─── Given records
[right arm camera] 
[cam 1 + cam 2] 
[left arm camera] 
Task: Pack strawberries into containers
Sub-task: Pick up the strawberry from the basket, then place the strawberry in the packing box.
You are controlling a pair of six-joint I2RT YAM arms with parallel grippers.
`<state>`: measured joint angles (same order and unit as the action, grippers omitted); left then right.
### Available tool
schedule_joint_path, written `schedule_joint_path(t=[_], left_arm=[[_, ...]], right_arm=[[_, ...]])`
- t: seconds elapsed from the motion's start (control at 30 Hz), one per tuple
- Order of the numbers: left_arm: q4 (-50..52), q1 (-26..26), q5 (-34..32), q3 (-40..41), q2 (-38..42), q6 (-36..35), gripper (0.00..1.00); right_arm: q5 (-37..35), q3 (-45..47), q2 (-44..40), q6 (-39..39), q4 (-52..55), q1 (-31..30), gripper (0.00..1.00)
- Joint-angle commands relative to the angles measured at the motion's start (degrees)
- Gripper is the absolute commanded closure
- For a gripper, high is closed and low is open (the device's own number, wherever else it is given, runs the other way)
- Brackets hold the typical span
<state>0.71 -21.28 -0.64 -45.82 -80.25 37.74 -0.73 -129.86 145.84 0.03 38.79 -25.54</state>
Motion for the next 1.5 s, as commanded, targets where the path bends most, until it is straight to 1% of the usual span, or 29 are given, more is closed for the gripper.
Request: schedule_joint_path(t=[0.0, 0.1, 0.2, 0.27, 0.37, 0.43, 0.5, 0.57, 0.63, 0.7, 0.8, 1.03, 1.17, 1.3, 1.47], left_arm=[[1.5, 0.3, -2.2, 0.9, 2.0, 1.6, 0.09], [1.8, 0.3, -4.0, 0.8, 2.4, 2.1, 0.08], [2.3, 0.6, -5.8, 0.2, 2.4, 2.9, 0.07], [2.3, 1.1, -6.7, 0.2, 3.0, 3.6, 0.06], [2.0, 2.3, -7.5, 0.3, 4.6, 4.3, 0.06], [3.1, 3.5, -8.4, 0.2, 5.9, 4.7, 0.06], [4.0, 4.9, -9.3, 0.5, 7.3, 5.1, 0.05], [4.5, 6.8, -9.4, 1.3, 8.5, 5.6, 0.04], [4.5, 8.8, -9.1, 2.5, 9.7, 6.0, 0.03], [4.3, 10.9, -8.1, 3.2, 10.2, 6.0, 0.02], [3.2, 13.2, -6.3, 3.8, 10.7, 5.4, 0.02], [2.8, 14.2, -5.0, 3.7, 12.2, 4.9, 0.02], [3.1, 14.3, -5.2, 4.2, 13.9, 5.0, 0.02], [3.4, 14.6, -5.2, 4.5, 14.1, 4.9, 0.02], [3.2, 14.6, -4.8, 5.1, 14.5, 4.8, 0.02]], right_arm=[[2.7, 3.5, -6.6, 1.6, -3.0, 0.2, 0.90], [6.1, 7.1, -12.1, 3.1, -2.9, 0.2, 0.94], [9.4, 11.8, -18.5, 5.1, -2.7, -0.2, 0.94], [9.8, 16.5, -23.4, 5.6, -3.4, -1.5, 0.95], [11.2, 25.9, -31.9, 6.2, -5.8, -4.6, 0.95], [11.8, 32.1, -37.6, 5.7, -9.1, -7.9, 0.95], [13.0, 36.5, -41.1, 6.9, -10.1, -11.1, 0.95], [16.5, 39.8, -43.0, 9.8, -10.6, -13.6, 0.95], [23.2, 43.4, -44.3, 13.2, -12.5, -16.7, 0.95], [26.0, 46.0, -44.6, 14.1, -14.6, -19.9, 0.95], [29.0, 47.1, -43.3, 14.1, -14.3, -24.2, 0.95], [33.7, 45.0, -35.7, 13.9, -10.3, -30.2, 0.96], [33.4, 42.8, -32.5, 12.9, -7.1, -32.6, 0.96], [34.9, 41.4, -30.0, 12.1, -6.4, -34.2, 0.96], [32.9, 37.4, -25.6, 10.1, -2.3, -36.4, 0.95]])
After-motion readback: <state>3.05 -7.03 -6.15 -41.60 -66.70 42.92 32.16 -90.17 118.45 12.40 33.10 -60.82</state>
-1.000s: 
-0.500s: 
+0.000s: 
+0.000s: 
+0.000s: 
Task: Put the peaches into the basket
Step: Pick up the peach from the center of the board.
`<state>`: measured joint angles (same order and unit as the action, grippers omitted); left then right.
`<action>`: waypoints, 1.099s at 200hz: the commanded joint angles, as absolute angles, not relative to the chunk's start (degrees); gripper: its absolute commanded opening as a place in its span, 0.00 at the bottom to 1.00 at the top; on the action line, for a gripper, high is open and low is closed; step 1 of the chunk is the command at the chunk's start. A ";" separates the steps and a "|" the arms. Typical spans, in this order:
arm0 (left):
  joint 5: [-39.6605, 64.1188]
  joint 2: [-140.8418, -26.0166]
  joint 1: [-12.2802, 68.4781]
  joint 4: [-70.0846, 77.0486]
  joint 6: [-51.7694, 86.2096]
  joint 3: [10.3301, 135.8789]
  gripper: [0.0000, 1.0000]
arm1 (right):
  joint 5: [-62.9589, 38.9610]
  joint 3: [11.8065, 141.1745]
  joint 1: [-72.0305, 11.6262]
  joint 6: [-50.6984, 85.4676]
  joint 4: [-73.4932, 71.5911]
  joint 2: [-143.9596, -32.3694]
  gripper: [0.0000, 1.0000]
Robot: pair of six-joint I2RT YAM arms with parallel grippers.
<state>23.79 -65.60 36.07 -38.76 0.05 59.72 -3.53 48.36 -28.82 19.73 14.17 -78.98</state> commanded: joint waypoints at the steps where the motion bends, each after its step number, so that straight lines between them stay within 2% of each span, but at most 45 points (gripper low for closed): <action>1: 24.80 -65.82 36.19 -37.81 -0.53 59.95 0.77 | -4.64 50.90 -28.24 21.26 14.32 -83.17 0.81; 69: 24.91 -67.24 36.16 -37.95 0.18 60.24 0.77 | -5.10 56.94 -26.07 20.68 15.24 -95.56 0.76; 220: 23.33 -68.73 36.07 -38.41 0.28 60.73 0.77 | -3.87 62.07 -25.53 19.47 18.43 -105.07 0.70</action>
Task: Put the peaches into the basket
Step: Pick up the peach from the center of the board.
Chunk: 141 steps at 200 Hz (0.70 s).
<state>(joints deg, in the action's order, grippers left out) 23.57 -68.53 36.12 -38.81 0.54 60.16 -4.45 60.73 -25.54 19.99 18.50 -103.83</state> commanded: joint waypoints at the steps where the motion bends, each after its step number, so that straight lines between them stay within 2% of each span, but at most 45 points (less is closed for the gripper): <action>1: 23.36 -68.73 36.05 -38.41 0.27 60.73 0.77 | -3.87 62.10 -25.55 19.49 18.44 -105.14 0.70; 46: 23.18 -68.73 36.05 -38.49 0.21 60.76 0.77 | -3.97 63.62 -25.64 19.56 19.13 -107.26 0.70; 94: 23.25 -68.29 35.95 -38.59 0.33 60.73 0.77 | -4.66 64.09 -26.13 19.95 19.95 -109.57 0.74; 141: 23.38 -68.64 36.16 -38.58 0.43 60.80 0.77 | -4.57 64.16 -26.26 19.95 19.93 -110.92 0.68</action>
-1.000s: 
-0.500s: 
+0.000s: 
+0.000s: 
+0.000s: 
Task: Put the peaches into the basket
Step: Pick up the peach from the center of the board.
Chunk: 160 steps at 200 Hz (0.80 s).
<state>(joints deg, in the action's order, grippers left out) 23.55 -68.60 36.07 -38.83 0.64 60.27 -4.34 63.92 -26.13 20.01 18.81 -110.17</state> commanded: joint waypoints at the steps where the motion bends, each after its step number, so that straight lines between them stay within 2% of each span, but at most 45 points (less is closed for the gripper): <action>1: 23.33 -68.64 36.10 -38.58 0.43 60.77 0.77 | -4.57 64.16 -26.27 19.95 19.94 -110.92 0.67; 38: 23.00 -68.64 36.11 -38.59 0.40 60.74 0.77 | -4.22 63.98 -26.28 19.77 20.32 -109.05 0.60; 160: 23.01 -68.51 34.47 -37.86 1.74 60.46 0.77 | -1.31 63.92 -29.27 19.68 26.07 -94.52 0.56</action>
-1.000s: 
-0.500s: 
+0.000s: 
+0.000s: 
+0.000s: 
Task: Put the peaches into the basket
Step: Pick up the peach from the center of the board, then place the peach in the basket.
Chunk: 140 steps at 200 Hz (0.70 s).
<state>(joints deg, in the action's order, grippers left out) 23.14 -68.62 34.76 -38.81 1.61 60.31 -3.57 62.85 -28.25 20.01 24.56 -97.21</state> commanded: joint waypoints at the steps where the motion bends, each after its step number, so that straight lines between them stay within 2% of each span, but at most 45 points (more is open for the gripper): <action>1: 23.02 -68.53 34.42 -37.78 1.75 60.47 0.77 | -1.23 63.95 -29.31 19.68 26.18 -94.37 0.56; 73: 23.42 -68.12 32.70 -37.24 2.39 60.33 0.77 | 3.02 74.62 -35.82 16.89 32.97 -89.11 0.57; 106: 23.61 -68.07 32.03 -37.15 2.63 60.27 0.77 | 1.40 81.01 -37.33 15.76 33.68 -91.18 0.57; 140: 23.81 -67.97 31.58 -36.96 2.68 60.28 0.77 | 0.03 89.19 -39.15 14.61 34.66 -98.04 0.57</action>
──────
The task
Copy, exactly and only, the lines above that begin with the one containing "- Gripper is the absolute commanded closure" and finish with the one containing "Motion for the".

Answer to this task
- Gripper is the absolute commanded closure
- For a gripper, high is closed and low is open (the device's own number, wherever else it is given, runs the other way)
- Brackets hold the typical span
<state>0.71 -21.28 -0.64 -45.82 -80.25 37.74 -0.73 -129.86 145.84 0.03 38.79 -25.54</state>
Motion for the next 1.5 s, as commanded, targets where the path bends most, until it is straight to 1% of the usual span, or 29 are given, more is closed for the gripper.

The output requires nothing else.